Your instructions: Repeat the data that follows, word for word, without the images.

** Dataset excerpt follows **

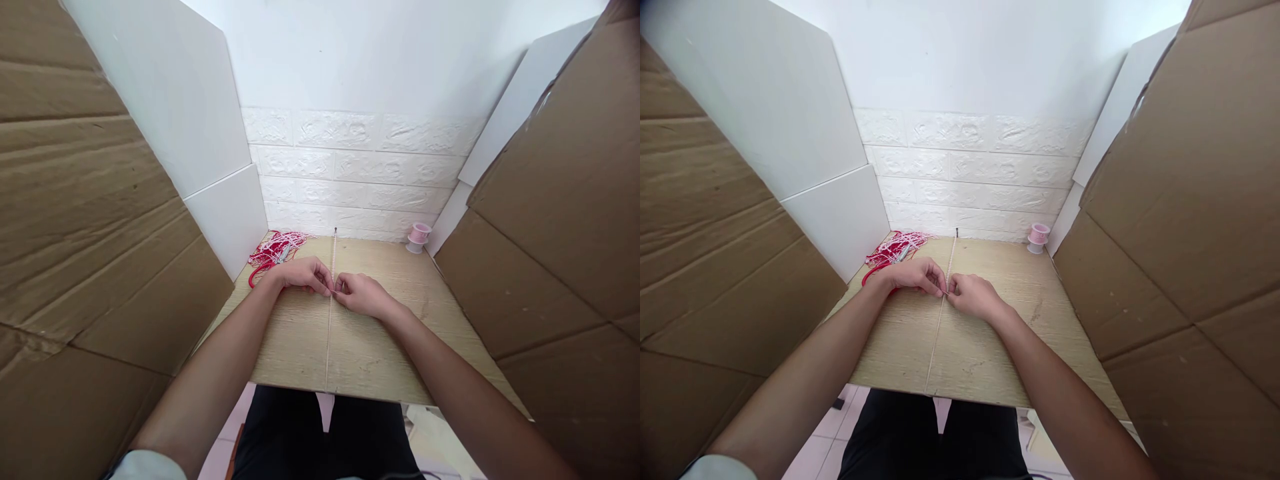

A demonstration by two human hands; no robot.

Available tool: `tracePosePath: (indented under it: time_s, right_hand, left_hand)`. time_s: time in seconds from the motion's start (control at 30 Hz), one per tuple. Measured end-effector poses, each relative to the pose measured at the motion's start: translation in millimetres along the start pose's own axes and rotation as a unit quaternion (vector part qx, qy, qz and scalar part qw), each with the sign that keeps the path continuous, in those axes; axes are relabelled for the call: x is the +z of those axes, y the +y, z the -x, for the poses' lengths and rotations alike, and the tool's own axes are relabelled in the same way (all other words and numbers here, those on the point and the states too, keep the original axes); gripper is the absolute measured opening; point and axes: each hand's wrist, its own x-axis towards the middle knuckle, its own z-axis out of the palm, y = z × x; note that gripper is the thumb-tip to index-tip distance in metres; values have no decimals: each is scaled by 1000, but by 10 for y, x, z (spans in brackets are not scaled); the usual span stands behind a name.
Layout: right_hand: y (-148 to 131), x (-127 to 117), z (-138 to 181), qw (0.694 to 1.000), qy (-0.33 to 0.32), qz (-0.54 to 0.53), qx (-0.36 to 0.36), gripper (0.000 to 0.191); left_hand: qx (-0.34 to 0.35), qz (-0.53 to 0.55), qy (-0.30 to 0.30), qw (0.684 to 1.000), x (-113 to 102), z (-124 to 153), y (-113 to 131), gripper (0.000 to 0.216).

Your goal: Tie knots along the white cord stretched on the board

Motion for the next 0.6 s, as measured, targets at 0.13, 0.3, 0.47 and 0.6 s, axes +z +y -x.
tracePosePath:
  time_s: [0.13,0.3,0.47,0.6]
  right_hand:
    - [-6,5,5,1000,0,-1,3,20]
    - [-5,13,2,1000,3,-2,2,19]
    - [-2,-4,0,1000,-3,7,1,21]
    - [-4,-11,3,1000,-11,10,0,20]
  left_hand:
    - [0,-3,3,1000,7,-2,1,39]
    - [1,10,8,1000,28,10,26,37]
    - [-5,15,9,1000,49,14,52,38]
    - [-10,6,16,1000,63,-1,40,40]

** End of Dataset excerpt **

Your solution:
A demonstration by two human hands; no robot.

Available tool: `tracePosePath: (indented under it: time_s, right_hand, left_hand)`. time_s: time in seconds from the motion's start (control at 30 Hz), one per tuple. Measured end-effector poses, each relative to the pose measured at the motion's start: translation in millimetres along the start pose's own axes and rotation as a unit quaternion (vector part qx, qy, qz and scalar part qw), each with the sign that keeps the path continuous, in those axes; axes are relabelled for the call: x is the +z of those axes, y the +y, z the -x, for the poses' lengths and rotations alike, and the tool's own axes are relabelled in the same way (all other words and numbers here, those on the point and the states too, keep the original axes); gripper is the absolute measured opening; point and axes: each hand's wrist, its own x-axis towards the middle knuckle, its own z-axis out of the palm, y = z × x; note that gripper is the thumb-tip to index-tip distance in metres; values have no decimals: each is scaled by 1000, but by 10 for y, x, z (spans in brackets are not scaled); the usual span stands behind a name.
Layout: right_hand: y (-148 to 131), x (-127 to 117), z (-138 to 181), qw (0.694 to 1.000), qy (-0.33 to 0.32), qz (-0.54 to 0.53), qx (-0.36 to 0.36), gripper (0.000 to 0.191); left_hand: qx (-0.34 to 0.35), qz (-0.53 to 0.55), qy (-0.30 to 0.30), qw (0.684 to 1.000), x (-113 to 102), z (-124 to 153), y (-113 to 131), gripper (0.000 to 0.216).

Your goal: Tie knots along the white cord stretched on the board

Motion for the next 0.6 s, as measured, targets at 0.13, 0.3, 0.47 and 0.6 s, axes +z +y -x.
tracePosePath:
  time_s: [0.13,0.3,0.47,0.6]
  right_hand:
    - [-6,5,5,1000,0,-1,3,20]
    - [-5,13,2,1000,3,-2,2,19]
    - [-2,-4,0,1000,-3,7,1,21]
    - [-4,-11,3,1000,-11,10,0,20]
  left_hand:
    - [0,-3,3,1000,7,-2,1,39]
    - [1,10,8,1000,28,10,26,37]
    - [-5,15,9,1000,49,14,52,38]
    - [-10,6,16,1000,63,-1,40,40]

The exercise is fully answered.